This repo contains a PyTorch implementation for the paper [Sliced Score Matching: A Scalable Approach to Density and Score Estimation](https://arxiv.org/abs/1905.07088), UAI 2019. Sliced score matching is a scalable variant of score matching that can be used to train unnormalized statistical models or estimating the score (derivatives of the log-density function) of data.

## Dependencies

The following are packages needed for running this repo.

- PyTorch==1.0.1
- TensorFlow==1.12.0
- tqdm
- tensorboardX
- Scipy
- PyYAML

## Running the experiments
```bash
python main.py --runner [runner name] --config [config file]
```

Here `runner name` is one of the following:

- `DKEFRunner`. This corresponds to experiments on deep kernel exponential families.
- `NICERunner`. This corresponds to the sanity check experiment of training a NICE model.
- `VAERunner`. Experiments on VAEs.
- `WAERunner`. Experiments on Wasserstein Auto-Encoders (WAEs).

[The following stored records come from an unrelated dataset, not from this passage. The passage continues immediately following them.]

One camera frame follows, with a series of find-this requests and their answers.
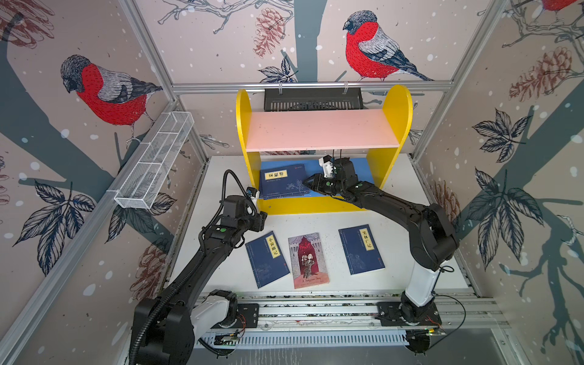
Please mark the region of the blue book plant cover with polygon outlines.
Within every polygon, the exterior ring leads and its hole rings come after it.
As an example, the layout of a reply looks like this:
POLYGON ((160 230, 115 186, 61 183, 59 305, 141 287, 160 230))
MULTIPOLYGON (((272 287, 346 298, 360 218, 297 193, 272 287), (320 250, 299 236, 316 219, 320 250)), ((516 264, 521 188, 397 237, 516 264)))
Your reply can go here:
POLYGON ((264 200, 301 197, 310 193, 304 165, 293 164, 260 171, 260 197, 264 200))

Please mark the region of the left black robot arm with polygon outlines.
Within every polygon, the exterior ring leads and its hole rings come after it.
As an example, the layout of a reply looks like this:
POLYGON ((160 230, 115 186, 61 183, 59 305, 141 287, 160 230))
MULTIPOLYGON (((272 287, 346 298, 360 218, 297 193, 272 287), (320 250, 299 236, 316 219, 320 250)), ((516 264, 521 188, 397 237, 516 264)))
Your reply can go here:
POLYGON ((185 364, 196 342, 219 323, 237 321, 237 295, 213 290, 197 304, 202 290, 228 256, 244 242, 248 231, 264 229, 267 214, 257 207, 259 191, 240 188, 240 194, 221 195, 220 205, 198 235, 199 249, 175 280, 155 299, 135 308, 128 362, 185 364))

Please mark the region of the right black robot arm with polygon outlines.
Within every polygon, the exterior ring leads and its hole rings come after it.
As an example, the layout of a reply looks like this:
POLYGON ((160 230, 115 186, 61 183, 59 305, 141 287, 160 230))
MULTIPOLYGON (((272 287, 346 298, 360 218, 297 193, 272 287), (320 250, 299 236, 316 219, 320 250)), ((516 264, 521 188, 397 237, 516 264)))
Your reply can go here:
POLYGON ((414 325, 434 311, 435 287, 444 263, 459 249, 456 230, 438 204, 421 205, 384 192, 371 182, 359 179, 349 158, 326 155, 319 160, 322 173, 303 181, 310 190, 358 208, 374 211, 406 229, 415 265, 401 294, 399 316, 414 325))

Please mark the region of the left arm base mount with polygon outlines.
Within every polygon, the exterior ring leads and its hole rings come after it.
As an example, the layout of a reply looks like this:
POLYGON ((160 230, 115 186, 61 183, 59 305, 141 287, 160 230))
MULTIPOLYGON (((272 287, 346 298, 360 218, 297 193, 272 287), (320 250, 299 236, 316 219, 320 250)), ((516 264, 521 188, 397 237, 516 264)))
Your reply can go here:
POLYGON ((259 320, 259 305, 239 302, 236 293, 213 290, 191 314, 195 329, 255 329, 259 320))

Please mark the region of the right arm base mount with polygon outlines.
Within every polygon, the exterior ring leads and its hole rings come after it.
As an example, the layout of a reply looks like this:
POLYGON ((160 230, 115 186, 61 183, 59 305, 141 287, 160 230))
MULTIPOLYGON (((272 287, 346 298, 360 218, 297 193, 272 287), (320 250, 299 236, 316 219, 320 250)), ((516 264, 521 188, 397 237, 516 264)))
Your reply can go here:
POLYGON ((409 302, 378 302, 377 311, 375 319, 378 319, 383 327, 440 327, 442 325, 442 320, 434 301, 430 301, 423 307, 416 307, 409 302))

and `config file` is the directory of some YAML file in `configs/`.

For example, if you want to train an implicit VAE of latent size 8 on MNIST with Sliced Score Matching, just run

```bash
python main.py --runner VAERunner --config vae/mnist_ssm_8.yml
```

## References

If you find the idea or code useful for your research, please consider citing our paper:

```
@inproceedings{song2019sliced,
author = {Yang Song and
Sahaj Garg and
Jiaxin Shi and
Stefano Ermon},
title = {Sliced Score Matching: {A} Scalable Approach to Density and Score
Estimation},
booktitle = {Proceedings of the Thirty-Fifth Conference on Uncertainty in Artificial
Intelligence, {UAI} 2019, Tel Aviv, Israel, July 22-25, 2019},
pages = {204},
year = {2019},
url = {http://auai.org/uai2019/proceedings/papers/204.pdf},
}
```